DATASET CONTENT: Begin

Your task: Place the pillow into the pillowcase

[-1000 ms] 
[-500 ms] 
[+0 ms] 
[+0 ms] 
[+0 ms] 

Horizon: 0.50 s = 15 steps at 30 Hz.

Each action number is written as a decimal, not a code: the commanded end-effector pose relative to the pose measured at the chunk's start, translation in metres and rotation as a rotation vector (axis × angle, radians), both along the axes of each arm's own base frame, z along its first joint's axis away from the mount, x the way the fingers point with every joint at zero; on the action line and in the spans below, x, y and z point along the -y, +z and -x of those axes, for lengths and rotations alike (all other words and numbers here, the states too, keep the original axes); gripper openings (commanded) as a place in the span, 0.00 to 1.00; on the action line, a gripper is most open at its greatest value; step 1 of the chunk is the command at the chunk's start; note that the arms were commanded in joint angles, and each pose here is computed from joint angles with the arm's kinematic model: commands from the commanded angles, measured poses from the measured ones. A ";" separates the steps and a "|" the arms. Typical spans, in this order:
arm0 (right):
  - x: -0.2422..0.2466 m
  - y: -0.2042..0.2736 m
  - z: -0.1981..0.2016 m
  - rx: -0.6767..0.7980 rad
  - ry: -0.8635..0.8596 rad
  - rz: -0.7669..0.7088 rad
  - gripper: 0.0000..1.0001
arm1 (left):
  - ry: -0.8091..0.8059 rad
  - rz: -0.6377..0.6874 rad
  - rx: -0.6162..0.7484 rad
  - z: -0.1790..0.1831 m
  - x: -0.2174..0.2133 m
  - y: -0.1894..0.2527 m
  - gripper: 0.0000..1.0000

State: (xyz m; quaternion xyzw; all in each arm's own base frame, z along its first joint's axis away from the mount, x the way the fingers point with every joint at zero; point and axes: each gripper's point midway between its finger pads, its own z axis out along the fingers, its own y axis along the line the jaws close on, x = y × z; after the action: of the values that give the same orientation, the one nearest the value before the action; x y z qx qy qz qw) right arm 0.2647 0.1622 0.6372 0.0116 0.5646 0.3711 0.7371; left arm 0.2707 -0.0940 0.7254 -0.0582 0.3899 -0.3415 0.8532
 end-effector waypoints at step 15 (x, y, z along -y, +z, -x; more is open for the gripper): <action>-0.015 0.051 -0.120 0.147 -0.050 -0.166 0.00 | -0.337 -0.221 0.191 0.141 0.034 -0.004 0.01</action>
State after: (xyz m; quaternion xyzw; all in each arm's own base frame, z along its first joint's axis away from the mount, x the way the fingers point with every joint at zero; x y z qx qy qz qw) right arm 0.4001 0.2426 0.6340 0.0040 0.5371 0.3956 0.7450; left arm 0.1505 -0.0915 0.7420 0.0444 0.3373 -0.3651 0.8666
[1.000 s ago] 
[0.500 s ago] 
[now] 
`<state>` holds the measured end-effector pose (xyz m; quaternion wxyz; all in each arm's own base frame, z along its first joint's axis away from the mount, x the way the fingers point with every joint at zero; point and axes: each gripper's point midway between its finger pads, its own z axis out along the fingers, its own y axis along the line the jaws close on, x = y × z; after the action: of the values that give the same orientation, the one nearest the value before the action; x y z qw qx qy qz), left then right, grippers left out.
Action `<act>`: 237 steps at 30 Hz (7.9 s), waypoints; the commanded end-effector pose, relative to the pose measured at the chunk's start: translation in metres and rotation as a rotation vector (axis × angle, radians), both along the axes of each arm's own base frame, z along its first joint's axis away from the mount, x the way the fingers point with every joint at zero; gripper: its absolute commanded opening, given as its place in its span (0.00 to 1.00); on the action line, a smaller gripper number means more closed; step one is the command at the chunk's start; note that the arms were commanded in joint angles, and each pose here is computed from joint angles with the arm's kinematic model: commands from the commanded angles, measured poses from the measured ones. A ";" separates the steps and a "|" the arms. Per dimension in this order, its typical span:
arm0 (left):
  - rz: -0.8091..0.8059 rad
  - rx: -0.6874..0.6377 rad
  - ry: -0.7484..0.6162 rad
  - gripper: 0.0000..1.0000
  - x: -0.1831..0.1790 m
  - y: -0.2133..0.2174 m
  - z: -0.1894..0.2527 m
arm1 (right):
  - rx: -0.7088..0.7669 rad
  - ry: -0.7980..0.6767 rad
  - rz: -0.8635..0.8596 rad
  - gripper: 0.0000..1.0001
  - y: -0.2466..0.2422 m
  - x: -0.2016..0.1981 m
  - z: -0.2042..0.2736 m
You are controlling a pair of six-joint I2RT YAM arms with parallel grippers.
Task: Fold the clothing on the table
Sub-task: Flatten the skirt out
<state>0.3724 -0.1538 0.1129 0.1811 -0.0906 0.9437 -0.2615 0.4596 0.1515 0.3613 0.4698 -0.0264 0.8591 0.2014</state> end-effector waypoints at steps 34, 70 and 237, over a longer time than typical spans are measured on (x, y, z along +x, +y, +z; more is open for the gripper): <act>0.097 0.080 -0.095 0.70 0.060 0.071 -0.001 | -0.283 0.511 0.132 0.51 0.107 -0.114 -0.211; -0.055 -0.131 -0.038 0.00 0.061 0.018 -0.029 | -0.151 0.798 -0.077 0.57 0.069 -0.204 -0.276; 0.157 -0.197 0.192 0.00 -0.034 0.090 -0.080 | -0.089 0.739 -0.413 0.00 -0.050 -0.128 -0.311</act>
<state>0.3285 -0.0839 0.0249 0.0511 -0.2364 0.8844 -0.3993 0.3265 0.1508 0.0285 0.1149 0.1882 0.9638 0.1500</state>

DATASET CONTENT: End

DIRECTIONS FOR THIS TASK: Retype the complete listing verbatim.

TASK ANSWER:
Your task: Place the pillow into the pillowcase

[-1000 ms] 
[-500 ms] 
[+0 ms] 
[+0 ms] 
[+0 ms] 

Horizon: 0.50 s = 15 steps at 30 Hz.

Each action number is written as a decimal, not a code: the commanded end-effector pose relative to the pose measured at the chunk's start, translation in metres and rotation as a rotation vector (axis × angle, radians), both along the axes of each arm's own base frame, z along its first joint's axis away from the mount, x the way the fingers point with every joint at zero; on the action line and in the spans below, x, y and z point along the -y, +z and -x of those axes, for lengths and rotations alike (all other words and numbers here, the states too, keep the original axes); gripper openings (commanded) as a place in the span, 0.00 to 1.00; on the action line, a gripper is most open at its greatest value; step 1 of the chunk is the command at the chunk's start; note that the arms were commanded in joint angles, and each pose here is computed from joint angles with the arm's kinematic model: commands from the commanded angles, measured poses from the measured ones. A ";" separates the steps and a "|" the arms. Typical spans, in this order:
arm0 (right):
  - x: -0.2422..0.2466 m
  - y: -0.2042..0.2736 m
  - z: -0.1981..0.2016 m
  - rx: -0.6767..0.7980 rad
  - ry: -0.8635..0.8596 rad
  - rz: -0.7669..0.7088 rad
  - gripper: 0.0000..1.0001
arm1 (left):
  - ry: -0.8091..0.8059 rad
  - rz: -0.6377..0.6874 rad
  - rx: -0.6162..0.7484 rad
  - z: -0.1790..0.1831 m
  - x: -0.2174..0.2133 m
  - y: -0.1894..0.2527 m
  - gripper: 0.0000..1.0000

State: (xyz m; quaternion xyzw; all in each arm's own base frame, z along its first joint's axis away from the mount, x the way the fingers point with every joint at zero; point and axes: each gripper's point midway between its finger pads, its own z axis out along the fingers, its own y axis along the line the jaws close on, x = y × z; after the action: of the values that give the same orientation, the one nearest the value before the action; x y z qx qy qz qw) right arm 0.2647 0.1622 0.6372 0.0116 0.5646 0.3711 0.7371; left arm 0.2707 -0.0940 0.7254 -0.0582 0.3899 -0.3415 0.8532
 end-effector waypoints at step 15 (x, y, z along -y, +z, -x; more is open for the gripper): <action>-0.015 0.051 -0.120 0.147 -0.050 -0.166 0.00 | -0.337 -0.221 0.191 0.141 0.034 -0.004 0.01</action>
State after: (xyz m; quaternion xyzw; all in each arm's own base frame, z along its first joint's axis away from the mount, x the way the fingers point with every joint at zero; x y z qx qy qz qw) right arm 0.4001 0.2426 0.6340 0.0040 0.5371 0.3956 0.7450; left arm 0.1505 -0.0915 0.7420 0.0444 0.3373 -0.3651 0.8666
[1.000 s ago] 
[0.500 s ago] 
[now] 
`<state>` holds the measured end-effector pose (xyz m; quaternion wxyz; all in each arm's own base frame, z along its first joint's axis away from the mount, x the way the fingers point with every joint at zero; point and axes: each gripper's point midway between its finger pads, its own z axis out along the fingers, its own y axis along the line the jaws close on, x = y × z; after the action: of the values that give the same orientation, the one nearest the value before the action; x y z qw qx qy qz), left then right, grippers left out.
Action `<act>`: 237 steps at 30 Hz (7.9 s), waypoints; the commanded end-effector pose, relative to the pose measured at the chunk's start: translation in metres and rotation as a rotation vector (axis × angle, radians), both along the axes of each arm's own base frame, z along its first joint's axis away from the mount, x the way the fingers point with every joint at zero; gripper: its absolute commanded opening, given as its place in its span (0.00 to 1.00); on the action line, a smaller gripper number means more closed; step one is the command at the chunk's start; note that the arms were commanded in joint angles, and each pose here is computed from joint angles with the arm's kinematic model: commands from the commanded angles, measured poses from the measured ones. A ";" separates the steps and a "|" the arms. Per dimension in this order, its typical span:
arm0 (left):
  - rz: -0.8091..0.8059 rad
  - rx: -0.6874..0.6377 rad
  - ry: -0.7484..0.6162 rad
  - gripper: 0.0000..1.0000
  - x: -0.1831..0.1790 m
  - y: -0.2133..0.2174 m
  - z: -0.1894..0.2527 m
arm1 (right):
  - rx: -0.7088..0.7669 rad
  - ry: -0.7980..0.6767 rad
  - rz: -0.8635..0.8596 rad
  - gripper: 0.0000..1.0001
  - y: -0.2466..0.2422 m
  - x: -0.2016..0.1981 m
  - z: -0.2042..0.2736 m
You are controlling a pair of six-joint I2RT YAM arms with parallel grippers.
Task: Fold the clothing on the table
Sub-task: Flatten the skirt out
<state>0.3724 -0.1538 0.1129 0.1811 -0.0906 0.9437 -0.2615 0.4596 0.1515 0.3613 0.4698 -0.0264 0.8591 0.2014</state> end-effector waypoints at steps 34, 70 and 237, over a longer time than typical spans are measured on (x, y, z along +x, +y, +z; more is open for the gripper): <act>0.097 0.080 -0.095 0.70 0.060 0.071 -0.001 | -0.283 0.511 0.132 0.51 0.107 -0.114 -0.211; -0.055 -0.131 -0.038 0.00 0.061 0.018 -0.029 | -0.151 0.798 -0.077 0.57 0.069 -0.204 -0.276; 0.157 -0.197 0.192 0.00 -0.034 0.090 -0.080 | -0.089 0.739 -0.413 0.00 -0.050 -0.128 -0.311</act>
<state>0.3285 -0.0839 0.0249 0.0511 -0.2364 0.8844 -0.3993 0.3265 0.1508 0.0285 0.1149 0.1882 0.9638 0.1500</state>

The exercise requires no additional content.